Ignoring the images, restate the records below word for word.

** LISTED RECORDS follows **

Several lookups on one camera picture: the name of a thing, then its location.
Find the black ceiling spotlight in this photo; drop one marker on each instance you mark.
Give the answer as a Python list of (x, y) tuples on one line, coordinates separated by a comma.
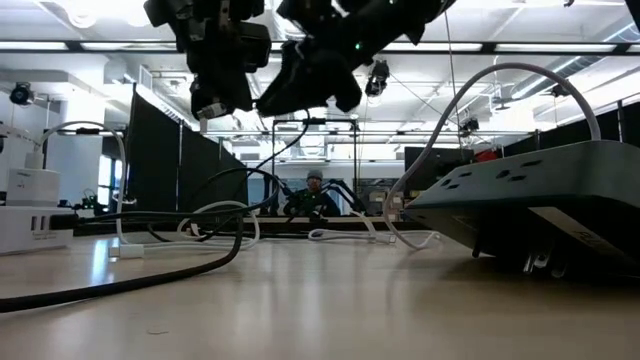
[(469, 128), (21, 94), (560, 91)]

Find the black Addtam power cube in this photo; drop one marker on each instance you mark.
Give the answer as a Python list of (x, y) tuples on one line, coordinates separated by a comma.
[(550, 200)]

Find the person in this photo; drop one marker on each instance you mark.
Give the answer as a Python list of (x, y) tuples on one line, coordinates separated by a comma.
[(312, 197)]

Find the black hanging camera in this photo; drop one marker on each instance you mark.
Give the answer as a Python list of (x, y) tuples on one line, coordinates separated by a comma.
[(377, 80)]

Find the white USB charging hub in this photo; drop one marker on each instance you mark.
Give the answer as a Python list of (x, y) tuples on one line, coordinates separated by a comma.
[(25, 235)]

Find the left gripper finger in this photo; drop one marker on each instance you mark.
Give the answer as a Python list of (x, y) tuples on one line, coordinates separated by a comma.
[(222, 95)]

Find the black curtain partition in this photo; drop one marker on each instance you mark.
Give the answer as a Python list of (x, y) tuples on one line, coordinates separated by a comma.
[(150, 165), (575, 132)]

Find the red cabinet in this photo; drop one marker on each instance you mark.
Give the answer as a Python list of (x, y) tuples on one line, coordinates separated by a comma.
[(485, 155)]

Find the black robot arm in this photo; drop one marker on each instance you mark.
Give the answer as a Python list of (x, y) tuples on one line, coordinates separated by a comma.
[(282, 195), (345, 192)]

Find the black monitor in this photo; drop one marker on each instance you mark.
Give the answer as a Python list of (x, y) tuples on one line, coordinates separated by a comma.
[(435, 165)]

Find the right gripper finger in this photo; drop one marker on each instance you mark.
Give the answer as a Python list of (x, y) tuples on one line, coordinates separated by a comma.
[(315, 80)]

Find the white cube wall charger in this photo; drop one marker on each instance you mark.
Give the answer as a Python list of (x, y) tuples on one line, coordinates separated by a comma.
[(32, 187)]

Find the black metal rig frame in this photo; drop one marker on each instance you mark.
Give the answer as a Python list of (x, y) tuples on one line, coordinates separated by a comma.
[(82, 132)]

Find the cardboard boxes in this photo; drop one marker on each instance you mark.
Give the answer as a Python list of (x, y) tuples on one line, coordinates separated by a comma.
[(385, 200)]

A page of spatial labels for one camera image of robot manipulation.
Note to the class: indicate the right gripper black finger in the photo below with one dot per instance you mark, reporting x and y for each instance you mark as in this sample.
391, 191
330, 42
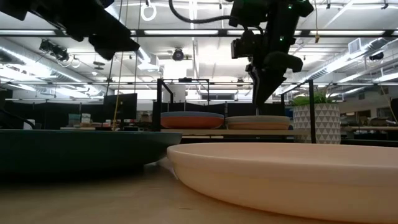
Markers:
266, 85
255, 87

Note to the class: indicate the stack of beige plates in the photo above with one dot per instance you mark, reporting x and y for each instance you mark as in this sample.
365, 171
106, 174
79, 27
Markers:
258, 119

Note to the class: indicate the small peach plate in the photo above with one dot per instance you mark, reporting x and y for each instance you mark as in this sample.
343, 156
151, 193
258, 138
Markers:
258, 126

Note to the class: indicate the blue plate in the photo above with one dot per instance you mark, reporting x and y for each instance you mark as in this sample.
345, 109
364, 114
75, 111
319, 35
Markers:
191, 114

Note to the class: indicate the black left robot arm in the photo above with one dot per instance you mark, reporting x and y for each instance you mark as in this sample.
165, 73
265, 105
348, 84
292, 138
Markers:
62, 15

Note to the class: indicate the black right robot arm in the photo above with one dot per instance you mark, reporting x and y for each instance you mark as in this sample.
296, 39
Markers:
280, 18

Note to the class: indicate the black partition panels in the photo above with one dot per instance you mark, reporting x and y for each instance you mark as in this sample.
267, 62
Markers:
241, 109

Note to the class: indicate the green plant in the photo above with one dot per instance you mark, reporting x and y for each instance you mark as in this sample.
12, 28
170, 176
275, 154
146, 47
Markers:
306, 100

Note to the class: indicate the overhead light bar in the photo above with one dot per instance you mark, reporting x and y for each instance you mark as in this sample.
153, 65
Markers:
306, 32

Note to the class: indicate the black computer monitor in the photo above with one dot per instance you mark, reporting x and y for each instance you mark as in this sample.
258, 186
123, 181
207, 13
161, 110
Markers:
126, 105

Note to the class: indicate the triangle pattern planter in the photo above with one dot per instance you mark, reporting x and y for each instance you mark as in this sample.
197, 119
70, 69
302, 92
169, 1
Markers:
323, 124

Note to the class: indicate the orange plate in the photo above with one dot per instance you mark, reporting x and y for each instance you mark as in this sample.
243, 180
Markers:
191, 123

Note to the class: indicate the white ceiling air vent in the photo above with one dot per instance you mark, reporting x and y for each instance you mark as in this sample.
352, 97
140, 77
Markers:
354, 45

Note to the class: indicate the brown cardboard box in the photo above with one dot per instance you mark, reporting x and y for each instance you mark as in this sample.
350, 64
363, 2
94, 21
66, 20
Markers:
145, 117

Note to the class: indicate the small white box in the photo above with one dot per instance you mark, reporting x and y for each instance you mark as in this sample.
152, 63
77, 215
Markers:
86, 119

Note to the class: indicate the teal box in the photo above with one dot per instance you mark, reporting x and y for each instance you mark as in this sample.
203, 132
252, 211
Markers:
74, 119

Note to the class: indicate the large peach plate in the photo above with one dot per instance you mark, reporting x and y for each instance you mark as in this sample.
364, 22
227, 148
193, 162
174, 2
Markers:
280, 177

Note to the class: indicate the black ceiling speaker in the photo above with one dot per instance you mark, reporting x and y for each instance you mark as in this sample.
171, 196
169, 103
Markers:
377, 56

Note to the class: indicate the wooden background desk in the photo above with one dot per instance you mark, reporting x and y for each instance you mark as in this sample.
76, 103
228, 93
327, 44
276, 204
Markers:
370, 127

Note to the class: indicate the dark green plate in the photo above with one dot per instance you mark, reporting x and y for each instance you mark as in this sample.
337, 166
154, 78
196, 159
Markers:
77, 149

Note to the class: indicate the white container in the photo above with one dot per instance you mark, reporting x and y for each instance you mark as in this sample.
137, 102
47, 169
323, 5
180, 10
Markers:
28, 124

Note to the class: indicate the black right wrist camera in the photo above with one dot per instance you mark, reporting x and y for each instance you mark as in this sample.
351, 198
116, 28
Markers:
242, 46

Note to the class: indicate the black frame wooden shelf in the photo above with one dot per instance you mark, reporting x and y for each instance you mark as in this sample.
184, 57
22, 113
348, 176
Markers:
236, 132

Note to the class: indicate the round black ceiling camera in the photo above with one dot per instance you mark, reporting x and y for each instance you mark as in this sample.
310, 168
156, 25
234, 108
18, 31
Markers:
178, 55

** End of LISTED RECORDS **

● EXERCISE ANSWER:
Several lookups on one camera picture: the name of a thing, then its location.
Find the black ceiling spotlight in this photo; drop one marker on each instance you mark.
Give the answer as a Python list of (x, y) tuples on one line, coordinates separated by a comma.
[(469, 128), (21, 94), (560, 91)]

Find the black Addtam power cube in this photo; drop one marker on each instance you mark.
Give the answer as a Python list of (x, y) tuples on one line, coordinates separated by a comma.
[(550, 200)]

Find the person in this photo; drop one marker on each instance you mark.
Give the answer as a Python list of (x, y) tuples on one line, coordinates separated by a comma.
[(312, 197)]

Find the black hanging camera in this photo; drop one marker on each instance you mark.
Give the answer as a Python list of (x, y) tuples on one line, coordinates separated by a comma.
[(377, 80)]

Find the white USB charging hub in this photo; drop one marker on each instance you mark.
Give the answer as a Python list of (x, y) tuples on one line, coordinates separated by a comma.
[(25, 235)]

Find the left gripper finger in this photo; drop one marker on each instance you mark.
Give the answer as a Python list of (x, y) tuples on one line, coordinates separated by a comma.
[(222, 95)]

Find the black curtain partition in this photo; drop one marker on each instance you mark.
Give the answer as a Python list of (x, y) tuples on one line, coordinates separated by a comma.
[(150, 165), (575, 132)]

Find the red cabinet in this photo; drop one marker on each instance you mark.
Give the answer as a Python list of (x, y) tuples on one line, coordinates separated by a comma.
[(485, 155)]

Find the black robot arm in this photo; drop one marker on each instance you mark.
Give the answer as a Python list of (x, y) tuples on one line, coordinates separated by a comma.
[(282, 195), (345, 192)]

Find the black monitor in this photo; drop one marker on each instance you mark.
Give the answer as a Python list of (x, y) tuples on one line, coordinates separated by a comma.
[(435, 165)]

Find the right gripper finger in this photo; drop one marker on each instance you mark.
Give the answer as a Python list of (x, y) tuples on one line, coordinates separated by a comma.
[(315, 80)]

Find the white cube wall charger in this photo; drop one marker on each instance you mark.
Give the answer as a Python list of (x, y) tuples on one line, coordinates separated by a comma.
[(32, 187)]

Find the black metal rig frame in this photo; drop one marker on each instance you mark.
Give the answer as a Python list of (x, y) tuples on one line, coordinates separated by a comma.
[(82, 132)]

Find the cardboard boxes in this photo; drop one marker on each instance you mark.
Give the answer as a Python list of (x, y) tuples on one line, coordinates separated by a comma.
[(385, 200)]

A page of spatial labels for one camera image of robot manipulation.
Note to the class: indicate the right gripper black finger in the photo below with one dot per instance you mark, reporting x and y for each instance you mark as in this sample.
391, 191
330, 42
Markers:
266, 85
255, 87

Note to the class: indicate the stack of beige plates in the photo above with one dot per instance you mark, reporting x and y for each instance you mark as in this sample.
365, 171
106, 174
79, 27
Markers:
258, 119

Note to the class: indicate the small peach plate in the photo above with one dot per instance you mark, reporting x and y for each instance you mark as in this sample.
343, 156
151, 193
258, 138
Markers:
258, 126

Note to the class: indicate the blue plate in the photo above with one dot per instance you mark, reporting x and y for each instance you mark as in this sample.
345, 109
364, 114
75, 111
319, 35
Markers:
191, 114

Note to the class: indicate the black left robot arm in the photo above with one dot per instance you mark, reporting x and y for each instance you mark as in this sample.
165, 73
265, 105
348, 84
292, 138
Markers:
62, 15

Note to the class: indicate the black right robot arm in the photo above with one dot per instance you mark, reporting x and y for each instance you mark as in this sample.
296, 39
Markers:
280, 18

Note to the class: indicate the black partition panels in the photo above with one dot per instance you mark, reporting x and y for each instance you mark as in this sample.
267, 62
Markers:
241, 109

Note to the class: indicate the green plant in the photo above with one dot per instance you mark, reporting x and y for each instance you mark as in this sample.
12, 28
170, 176
275, 154
146, 47
Markers:
306, 100

Note to the class: indicate the overhead light bar in the photo above with one dot per instance you mark, reporting x and y for each instance you mark as in this sample.
153, 65
Markers:
306, 32

Note to the class: indicate the black computer monitor in the photo above with one dot per instance you mark, reporting x and y for each instance you mark as in this sample.
258, 186
123, 181
207, 13
161, 110
Markers:
126, 105

Note to the class: indicate the triangle pattern planter in the photo above with one dot per instance you mark, reporting x and y for each instance you mark as in this sample.
197, 119
70, 69
302, 92
169, 1
Markers:
323, 124

Note to the class: indicate the orange plate in the photo above with one dot per instance you mark, reporting x and y for each instance you mark as in this sample.
243, 180
Markers:
191, 123

Note to the class: indicate the white ceiling air vent in the photo above with one dot per instance you mark, reporting x and y for each instance you mark as in this sample.
352, 97
140, 77
Markers:
354, 45

Note to the class: indicate the brown cardboard box in the photo above with one dot per instance you mark, reporting x and y for each instance you mark as in this sample.
350, 64
363, 2
94, 21
66, 20
Markers:
145, 117

Note to the class: indicate the small white box in the photo above with one dot per instance you mark, reporting x and y for each instance you mark as in this sample.
152, 63
77, 215
Markers:
86, 119

Note to the class: indicate the teal box in the photo above with one dot per instance you mark, reporting x and y for each instance you mark as in this sample.
203, 132
252, 211
Markers:
74, 119

Note to the class: indicate the large peach plate in the photo above with one dot per instance you mark, reporting x and y for each instance you mark as in this sample.
364, 22
227, 148
193, 162
174, 2
Markers:
280, 177

Note to the class: indicate the black ceiling speaker in the photo above with one dot per instance you mark, reporting x and y for each instance you mark as in this sample.
171, 196
169, 103
Markers:
377, 56

Note to the class: indicate the wooden background desk in the photo above with one dot per instance you mark, reporting x and y for each instance you mark as in this sample.
76, 103
228, 93
327, 44
276, 204
Markers:
370, 127

Note to the class: indicate the dark green plate in the photo above with one dot per instance you mark, reporting x and y for each instance you mark as in this sample.
337, 166
154, 78
196, 159
Markers:
77, 149

Note to the class: indicate the white container in the photo above with one dot per instance you mark, reporting x and y for each instance you mark as in this sample.
137, 102
47, 169
323, 5
180, 10
Markers:
28, 124

Note to the class: indicate the black right wrist camera in the photo above with one dot per instance you mark, reporting x and y for each instance you mark as in this sample.
351, 198
116, 28
Markers:
242, 46

Note to the class: indicate the black frame wooden shelf in the photo above with one dot per instance you mark, reporting x and y for each instance you mark as in this sample.
184, 57
22, 113
348, 176
Markers:
236, 132

Note to the class: indicate the round black ceiling camera in the photo above with one dot per instance you mark, reporting x and y for each instance you mark as in this sample.
310, 168
156, 25
234, 108
18, 31
Markers:
178, 55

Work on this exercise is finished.